• **Task statement**: This task calls for copying every line in the data below that contains the word "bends".

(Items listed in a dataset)

:::

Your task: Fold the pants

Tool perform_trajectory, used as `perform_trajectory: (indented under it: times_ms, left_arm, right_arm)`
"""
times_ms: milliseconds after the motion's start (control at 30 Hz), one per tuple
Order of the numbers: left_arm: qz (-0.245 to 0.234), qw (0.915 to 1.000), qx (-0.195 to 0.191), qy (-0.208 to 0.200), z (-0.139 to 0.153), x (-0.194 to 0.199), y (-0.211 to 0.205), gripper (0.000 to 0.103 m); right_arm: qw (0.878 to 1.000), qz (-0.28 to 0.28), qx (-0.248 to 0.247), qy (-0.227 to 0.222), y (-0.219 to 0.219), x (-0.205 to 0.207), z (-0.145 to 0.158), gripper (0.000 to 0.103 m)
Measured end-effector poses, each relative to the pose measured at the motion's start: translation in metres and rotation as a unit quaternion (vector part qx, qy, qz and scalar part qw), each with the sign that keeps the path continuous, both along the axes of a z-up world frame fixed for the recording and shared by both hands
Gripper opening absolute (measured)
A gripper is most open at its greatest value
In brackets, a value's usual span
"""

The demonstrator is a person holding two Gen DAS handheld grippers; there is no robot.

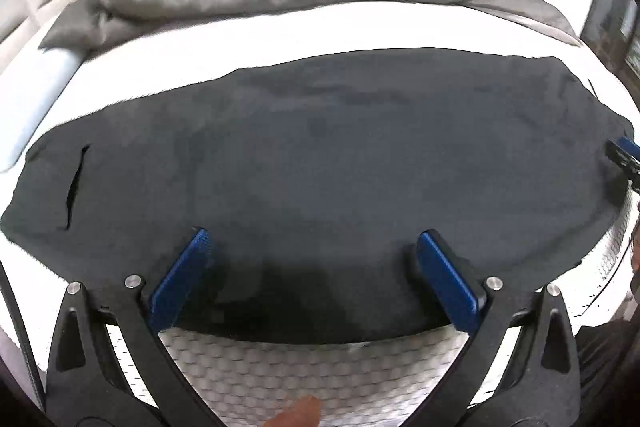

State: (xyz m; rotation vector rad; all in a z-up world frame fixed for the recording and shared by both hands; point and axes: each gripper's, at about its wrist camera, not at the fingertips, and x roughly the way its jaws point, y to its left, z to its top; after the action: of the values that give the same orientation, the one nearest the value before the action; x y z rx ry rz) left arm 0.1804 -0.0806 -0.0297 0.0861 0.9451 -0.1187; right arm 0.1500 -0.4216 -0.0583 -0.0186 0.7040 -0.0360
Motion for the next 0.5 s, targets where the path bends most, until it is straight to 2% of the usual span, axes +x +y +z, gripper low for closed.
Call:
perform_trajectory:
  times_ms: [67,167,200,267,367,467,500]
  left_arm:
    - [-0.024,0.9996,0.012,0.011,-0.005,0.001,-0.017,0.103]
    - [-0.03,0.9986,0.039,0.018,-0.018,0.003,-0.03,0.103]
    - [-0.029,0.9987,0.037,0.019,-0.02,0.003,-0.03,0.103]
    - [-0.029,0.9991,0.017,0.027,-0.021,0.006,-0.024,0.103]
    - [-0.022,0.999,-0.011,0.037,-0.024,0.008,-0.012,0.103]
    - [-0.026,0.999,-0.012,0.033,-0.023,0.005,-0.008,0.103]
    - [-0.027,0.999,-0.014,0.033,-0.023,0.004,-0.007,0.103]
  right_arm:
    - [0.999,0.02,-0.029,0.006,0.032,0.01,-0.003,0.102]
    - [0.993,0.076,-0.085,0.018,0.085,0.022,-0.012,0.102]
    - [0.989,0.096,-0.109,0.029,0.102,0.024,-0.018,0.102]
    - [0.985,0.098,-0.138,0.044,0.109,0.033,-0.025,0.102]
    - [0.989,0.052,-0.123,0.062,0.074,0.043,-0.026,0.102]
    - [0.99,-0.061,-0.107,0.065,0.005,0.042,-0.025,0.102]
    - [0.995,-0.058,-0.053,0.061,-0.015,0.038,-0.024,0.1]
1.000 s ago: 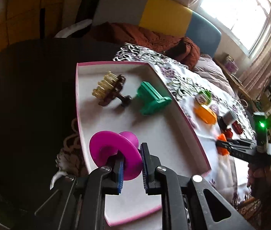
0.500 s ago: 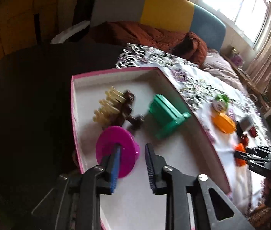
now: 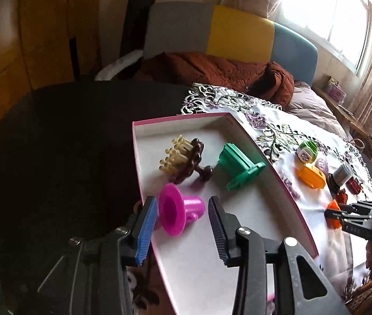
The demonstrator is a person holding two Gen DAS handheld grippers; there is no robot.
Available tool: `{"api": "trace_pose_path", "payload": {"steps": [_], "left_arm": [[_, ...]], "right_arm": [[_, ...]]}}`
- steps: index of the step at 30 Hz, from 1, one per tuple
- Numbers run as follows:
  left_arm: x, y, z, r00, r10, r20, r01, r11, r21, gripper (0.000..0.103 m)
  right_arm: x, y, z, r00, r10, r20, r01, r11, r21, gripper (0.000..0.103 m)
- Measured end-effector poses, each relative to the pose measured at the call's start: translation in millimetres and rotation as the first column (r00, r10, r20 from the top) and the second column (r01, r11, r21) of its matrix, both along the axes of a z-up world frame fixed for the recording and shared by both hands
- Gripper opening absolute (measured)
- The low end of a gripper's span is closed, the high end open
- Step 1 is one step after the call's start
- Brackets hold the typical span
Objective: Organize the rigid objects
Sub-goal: 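Carry the orange blocks with the right gripper down into the tray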
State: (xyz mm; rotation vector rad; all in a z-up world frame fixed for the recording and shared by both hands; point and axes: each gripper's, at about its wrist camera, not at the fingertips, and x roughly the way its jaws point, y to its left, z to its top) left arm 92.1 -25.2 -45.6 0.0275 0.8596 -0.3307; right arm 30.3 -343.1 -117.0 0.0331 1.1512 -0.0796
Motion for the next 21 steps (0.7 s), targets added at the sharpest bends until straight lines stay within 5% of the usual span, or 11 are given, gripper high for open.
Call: {"api": "trace_pose_path", "payload": {"steps": [21], "left_arm": [[-45.8, 15.1, 22.2, 0.997, 0.042, 0.068, -0.040, 0.999, -0.026, 0.050]], "right_arm": [[-2.5, 6.4, 1.0, 1.000, 0.016, 0.026, -0.015, 0.999, -0.046, 0.027]]}}
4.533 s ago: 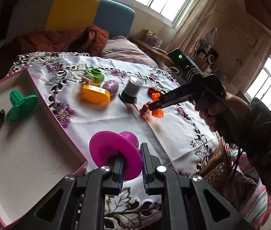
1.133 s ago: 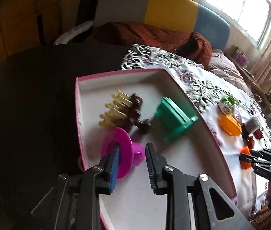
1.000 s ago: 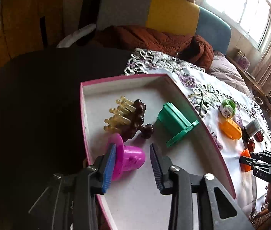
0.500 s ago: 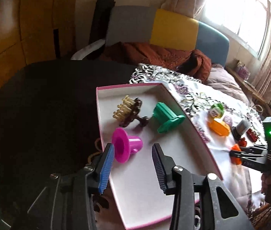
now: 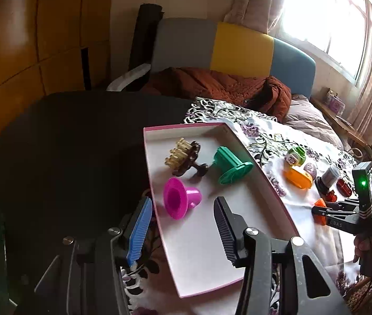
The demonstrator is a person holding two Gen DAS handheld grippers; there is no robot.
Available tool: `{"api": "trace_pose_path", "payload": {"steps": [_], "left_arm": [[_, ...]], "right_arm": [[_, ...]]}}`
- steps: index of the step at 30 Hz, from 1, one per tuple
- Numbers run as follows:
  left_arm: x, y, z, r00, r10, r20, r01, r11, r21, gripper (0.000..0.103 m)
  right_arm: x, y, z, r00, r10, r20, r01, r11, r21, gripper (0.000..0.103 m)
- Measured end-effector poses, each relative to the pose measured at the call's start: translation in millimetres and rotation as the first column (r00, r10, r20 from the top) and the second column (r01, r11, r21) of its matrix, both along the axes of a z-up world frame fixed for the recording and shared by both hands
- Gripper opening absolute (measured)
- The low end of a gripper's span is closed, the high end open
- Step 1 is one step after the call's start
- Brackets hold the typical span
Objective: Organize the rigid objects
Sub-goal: 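Carry the orange blocks with the right gripper down into the tray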
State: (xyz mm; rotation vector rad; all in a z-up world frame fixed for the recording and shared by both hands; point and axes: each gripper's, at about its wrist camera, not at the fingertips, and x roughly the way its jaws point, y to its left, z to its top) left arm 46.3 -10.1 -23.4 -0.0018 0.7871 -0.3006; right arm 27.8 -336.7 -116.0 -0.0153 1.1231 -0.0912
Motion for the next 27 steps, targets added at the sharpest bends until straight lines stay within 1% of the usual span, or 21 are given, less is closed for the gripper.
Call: {"api": "trace_pose_path", "payload": {"steps": [8, 12, 15, 19, 21, 24, 27], "left_arm": [[-2.1, 15.4, -5.3, 0.999, 0.043, -0.019, -0.043, 0.999, -0.001, 0.050], [1.3, 23.9, -11.7, 0.997, 0.060, -0.053, -0.062, 0.998, -0.023, 0.050], [2.4, 26.2, -15.0, 0.996, 0.055, -0.068, -0.057, 0.998, -0.041, 0.050], [2.6, 26.8, -16.2, 0.996, 0.054, -0.071, -0.057, 0.997, -0.044, 0.050], [2.2, 27.5, -16.8, 0.996, 0.052, -0.071, -0.055, 0.997, -0.045, 0.050], [3.1, 31.5, -19.5, 0.995, 0.061, -0.083, -0.066, 0.997, -0.049, 0.050], [6.3, 39.7, -22.4, 0.990, 0.094, -0.105, -0.100, 0.994, -0.053, 0.050]], "right_arm": [[0.6, -1.6, 3.9, 0.999, -0.040, -0.006, 0.040, 0.999, 0.001, 0.026], [0.3, -0.7, 15.9, 0.998, -0.063, 0.029, 0.063, 0.998, 0.013, 0.026], [1.5, 5.7, 29.4, 0.996, -0.057, 0.062, 0.055, 0.998, 0.033, 0.026], [3.5, 21.8, 49.3, 0.993, -0.029, 0.113, 0.024, 0.998, 0.049, 0.026], [5.3, 31.8, 61.5, 0.990, -0.009, 0.142, -0.003, 0.996, 0.085, 0.026], [11.5, 55.8, 79.3, 0.978, 0.053, 0.201, -0.084, 0.985, 0.148, 0.026], [18.2, 85.4, 90.7, 0.965, 0.120, 0.232, -0.165, 0.969, 0.184, 0.026]]}}
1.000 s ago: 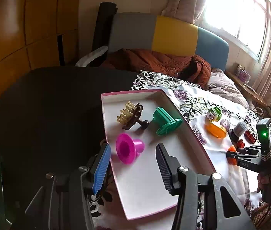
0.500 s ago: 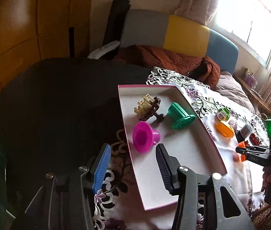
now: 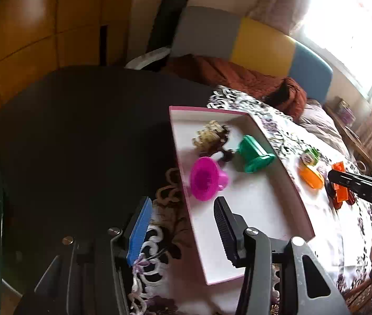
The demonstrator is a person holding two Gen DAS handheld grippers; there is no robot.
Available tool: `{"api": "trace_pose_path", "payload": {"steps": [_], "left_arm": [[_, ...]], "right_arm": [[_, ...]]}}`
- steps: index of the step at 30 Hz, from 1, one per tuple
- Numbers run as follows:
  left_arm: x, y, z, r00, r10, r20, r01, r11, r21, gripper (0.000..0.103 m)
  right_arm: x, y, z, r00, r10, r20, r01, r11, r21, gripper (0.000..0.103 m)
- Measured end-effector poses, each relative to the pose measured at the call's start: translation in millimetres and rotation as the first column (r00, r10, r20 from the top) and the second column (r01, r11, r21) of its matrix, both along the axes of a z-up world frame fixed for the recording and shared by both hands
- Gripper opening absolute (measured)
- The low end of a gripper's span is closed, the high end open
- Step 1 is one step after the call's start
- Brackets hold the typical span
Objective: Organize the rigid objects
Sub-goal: 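Carry the orange blocks with the right gripper down into the tray, then open the right gripper to release the orange blocks in the tray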
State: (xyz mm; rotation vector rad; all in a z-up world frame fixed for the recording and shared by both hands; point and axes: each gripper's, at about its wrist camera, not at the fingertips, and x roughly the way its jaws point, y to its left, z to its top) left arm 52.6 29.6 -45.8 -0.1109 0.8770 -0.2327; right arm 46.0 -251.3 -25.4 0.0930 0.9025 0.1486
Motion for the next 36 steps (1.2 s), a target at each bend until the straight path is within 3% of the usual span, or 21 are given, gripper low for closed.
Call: {"api": "trace_pose_path", "payload": {"steps": [4, 9, 16, 22, 24, 26, 36], "left_arm": [[3.0, 14.0, -1.6, 0.999, 0.033, -0.013, -0.033, 0.999, -0.014, 0.050], [2.1, 22.2, -4.1, 0.999, 0.033, -0.013, -0.034, 0.999, -0.021, 0.050], [3.6, 23.9, -9.2, 0.999, 0.022, -0.033, -0.023, 0.999, -0.033, 0.050], [2.5, 22.8, -10.9, 0.999, 0.028, -0.028, -0.028, 1.000, -0.011, 0.050], [2.3, 22.8, -12.2, 0.999, 0.033, -0.033, -0.034, 0.999, -0.011, 0.050], [1.6, 21.9, -12.7, 0.999, 0.036, -0.035, -0.036, 0.999, -0.005, 0.050], [-4.0, 15.0, -5.6, 1.000, 0.027, -0.010, -0.027, 0.999, 0.021, 0.050]], "right_arm": [[17.0, 45.6, 0.1, 0.993, 0.121, -0.017, -0.119, 0.990, 0.072, 0.026], [53.1, 97.5, -34.9, 0.968, 0.214, -0.133, -0.205, 0.976, 0.075, 0.026], [108.7, 120.7, -72.1, 0.972, 0.130, -0.198, -0.139, 0.990, -0.033, 0.026], [122.6, 114.0, -72.8, 0.981, 0.093, -0.170, -0.096, 0.995, -0.011, 0.030], [117.2, 113.1, -69.6, 0.983, 0.101, -0.154, -0.103, 0.995, -0.007, 0.042], [108.9, 112.7, -66.1, 0.986, 0.109, -0.129, -0.110, 0.994, -0.005, 0.047], [74.3, 102.9, -44.8, 0.997, 0.076, -0.020, -0.077, 0.997, -0.007, 0.066]]}}
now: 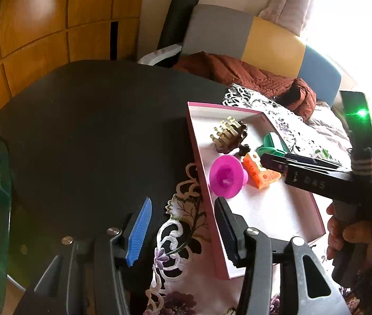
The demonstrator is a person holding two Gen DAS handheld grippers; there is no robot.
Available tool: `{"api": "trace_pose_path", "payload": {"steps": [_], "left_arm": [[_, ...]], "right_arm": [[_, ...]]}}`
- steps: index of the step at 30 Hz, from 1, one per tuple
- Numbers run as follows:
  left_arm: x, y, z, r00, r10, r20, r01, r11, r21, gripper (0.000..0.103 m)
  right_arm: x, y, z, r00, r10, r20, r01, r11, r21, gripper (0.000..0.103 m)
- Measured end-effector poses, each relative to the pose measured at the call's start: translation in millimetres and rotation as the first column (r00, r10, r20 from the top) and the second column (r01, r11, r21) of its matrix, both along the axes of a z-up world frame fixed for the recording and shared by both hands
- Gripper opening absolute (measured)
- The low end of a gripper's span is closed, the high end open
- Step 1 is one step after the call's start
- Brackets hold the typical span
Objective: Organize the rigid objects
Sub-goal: 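Open the right gripper to release the orange blocks in the tray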
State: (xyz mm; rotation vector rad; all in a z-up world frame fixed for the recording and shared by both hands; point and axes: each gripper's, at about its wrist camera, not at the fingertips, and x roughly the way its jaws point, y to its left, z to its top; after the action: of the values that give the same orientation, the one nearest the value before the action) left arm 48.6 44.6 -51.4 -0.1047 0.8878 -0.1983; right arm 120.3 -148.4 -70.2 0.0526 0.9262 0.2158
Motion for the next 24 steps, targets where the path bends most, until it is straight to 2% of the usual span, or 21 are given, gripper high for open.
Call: {"api": "trace_pose_path", "payload": {"steps": [4, 6, 18, 24], "left_arm": [[-3.4, -3.7, 3.6, 1.000, -0.014, 0.012, 0.014, 1.000, 0.014, 0.051], [-4.7, -6.3, 4.2, 1.000, -0.018, 0.009, 0.017, 1.000, 0.019, 0.051], [-14.2, -25.6, 9.4, 0.997, -0.074, 0.015, 0.073, 0.996, 0.056, 0.051], [-19.0, -35.7, 12.9, 0.994, -0.106, 0.030, 0.103, 0.992, 0.077, 0.051]], "right_arm": [[-14.7, -4.6, 10.9, 0.999, -0.002, 0.054, 0.003, 1.000, -0.010, 0.070], [-21.3, -7.7, 16.1, 0.997, -0.006, 0.077, 0.007, 1.000, -0.018, 0.077], [-47.1, -30.9, 34.6, 0.989, -0.033, 0.146, 0.037, 0.999, -0.028, 0.083], [-56.9, -58.0, 42.5, 0.982, -0.075, 0.174, 0.083, 0.996, -0.039, 0.087]]}}
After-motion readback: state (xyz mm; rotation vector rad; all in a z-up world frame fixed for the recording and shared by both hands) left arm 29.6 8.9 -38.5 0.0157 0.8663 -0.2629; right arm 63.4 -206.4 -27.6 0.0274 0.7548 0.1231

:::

• **Answer to this task**:
Motion for the next 0.5 s, targets where the path bends most, until it is straight to 2% of the usual span, axes +x +y +z, gripper low for closed.
Motion for the next 21 steps (0.7 s), targets added at the sharpest bends until straight lines stay within 5% of the usual span, or 11 are given, gripper high for open.
Motion for the next 27 steps, targets added at the sharpest bends until straight lines stay within 1% of the usual span, or 21 are given, less is closed for the gripper.
Motion for the next 24 steps, targets where the path bends most, until it is straight to 2% of the usual span, or 21 are given, gripper high for open.

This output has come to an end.